"Remember, too," I said, "that this man can do you no harm unless you intrude yourself upon his superstitions again. Leave the country immediately; depend upon it, he is following you."
"That's not possible," said the American, "for I am following him. Until I come up with him I can do nothing, and my existence is not worth a pin's purchase."
I shuddered, and we parted. My mind told me that he was right, but my heart clamored above the voice of reason and said, "You could not do it, no, not to save a hundred lives."
Ah, father, how little we know ourselves—how little, oh, how little! When I think that he shrank back—he who held life so cheap—while I—I who held it so dear, so sacred, so god-like—Bear with me; I will tell all.
I met the American at intervals during the next six days. We did not often speak, but as we passed in the streets—he alone, I always with my loquacious interpreter—I observed with dread the change that the shadow of death hanging over a man's head can bring to pass in his face and manner. He grew thin and sallow and wild-eyed.
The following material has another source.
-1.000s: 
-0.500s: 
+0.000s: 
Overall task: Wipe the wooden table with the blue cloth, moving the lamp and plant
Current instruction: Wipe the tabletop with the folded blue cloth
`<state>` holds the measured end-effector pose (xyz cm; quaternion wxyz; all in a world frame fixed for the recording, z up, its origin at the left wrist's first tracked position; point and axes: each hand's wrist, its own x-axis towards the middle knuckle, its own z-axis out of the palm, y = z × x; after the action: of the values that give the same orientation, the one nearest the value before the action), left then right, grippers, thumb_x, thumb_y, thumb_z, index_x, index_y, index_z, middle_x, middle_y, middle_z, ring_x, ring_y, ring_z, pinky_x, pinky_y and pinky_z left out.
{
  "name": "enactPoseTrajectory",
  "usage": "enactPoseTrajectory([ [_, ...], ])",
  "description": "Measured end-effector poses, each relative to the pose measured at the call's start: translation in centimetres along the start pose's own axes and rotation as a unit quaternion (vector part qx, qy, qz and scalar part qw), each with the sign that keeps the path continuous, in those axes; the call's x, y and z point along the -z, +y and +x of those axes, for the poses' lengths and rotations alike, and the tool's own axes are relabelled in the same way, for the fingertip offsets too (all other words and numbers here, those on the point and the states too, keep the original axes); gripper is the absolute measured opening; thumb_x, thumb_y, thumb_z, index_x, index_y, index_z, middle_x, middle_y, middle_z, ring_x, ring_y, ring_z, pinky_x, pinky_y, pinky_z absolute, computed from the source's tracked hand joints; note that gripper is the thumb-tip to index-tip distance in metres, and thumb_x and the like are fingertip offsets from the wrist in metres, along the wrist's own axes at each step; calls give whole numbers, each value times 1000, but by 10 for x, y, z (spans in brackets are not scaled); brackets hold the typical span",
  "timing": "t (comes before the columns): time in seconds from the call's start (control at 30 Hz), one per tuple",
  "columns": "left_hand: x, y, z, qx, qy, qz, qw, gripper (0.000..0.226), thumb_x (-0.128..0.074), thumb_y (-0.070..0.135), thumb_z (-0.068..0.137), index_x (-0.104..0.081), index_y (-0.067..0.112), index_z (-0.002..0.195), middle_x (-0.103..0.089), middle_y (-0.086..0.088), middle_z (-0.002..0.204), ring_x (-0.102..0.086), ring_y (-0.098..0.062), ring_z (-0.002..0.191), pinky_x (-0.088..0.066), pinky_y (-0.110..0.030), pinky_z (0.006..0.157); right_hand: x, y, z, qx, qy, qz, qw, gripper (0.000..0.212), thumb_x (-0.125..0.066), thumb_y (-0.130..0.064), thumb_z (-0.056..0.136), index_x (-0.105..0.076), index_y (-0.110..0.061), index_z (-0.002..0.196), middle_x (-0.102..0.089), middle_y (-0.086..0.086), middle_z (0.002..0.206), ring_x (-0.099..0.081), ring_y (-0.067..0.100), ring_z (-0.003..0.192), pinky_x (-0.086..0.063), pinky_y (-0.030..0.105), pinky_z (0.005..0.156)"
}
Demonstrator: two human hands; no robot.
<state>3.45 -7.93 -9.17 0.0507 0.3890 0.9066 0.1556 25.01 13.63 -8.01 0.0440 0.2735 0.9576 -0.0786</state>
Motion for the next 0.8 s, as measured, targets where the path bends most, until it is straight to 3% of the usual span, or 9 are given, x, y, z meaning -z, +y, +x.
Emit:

One day he stopped me, and said: "I know now what your Buckshot Forster died of," and then he went on without another word.
But about ten days after our first meeting in the slave market he stopped me again, and said, quite cheerfully: "He has gone home—I'm satisfied of that now."
"Thank God!" I answered involuntarily.
"Ah," he said, with a twinkle of the eye, "who says that a man must hang up his humanity on the peg with his hat in the hospital hall when he goes to be a surgeon? If the poet Keats had got over the first shock to his sensibilities, he might have been the greatest surgeon of his day."
"You'll be more careful in future," I said, "not to cross the fanaticism of these fanatics?"
He smiled, and asked if I knew the Karueein Mosque. I told him I had seen it.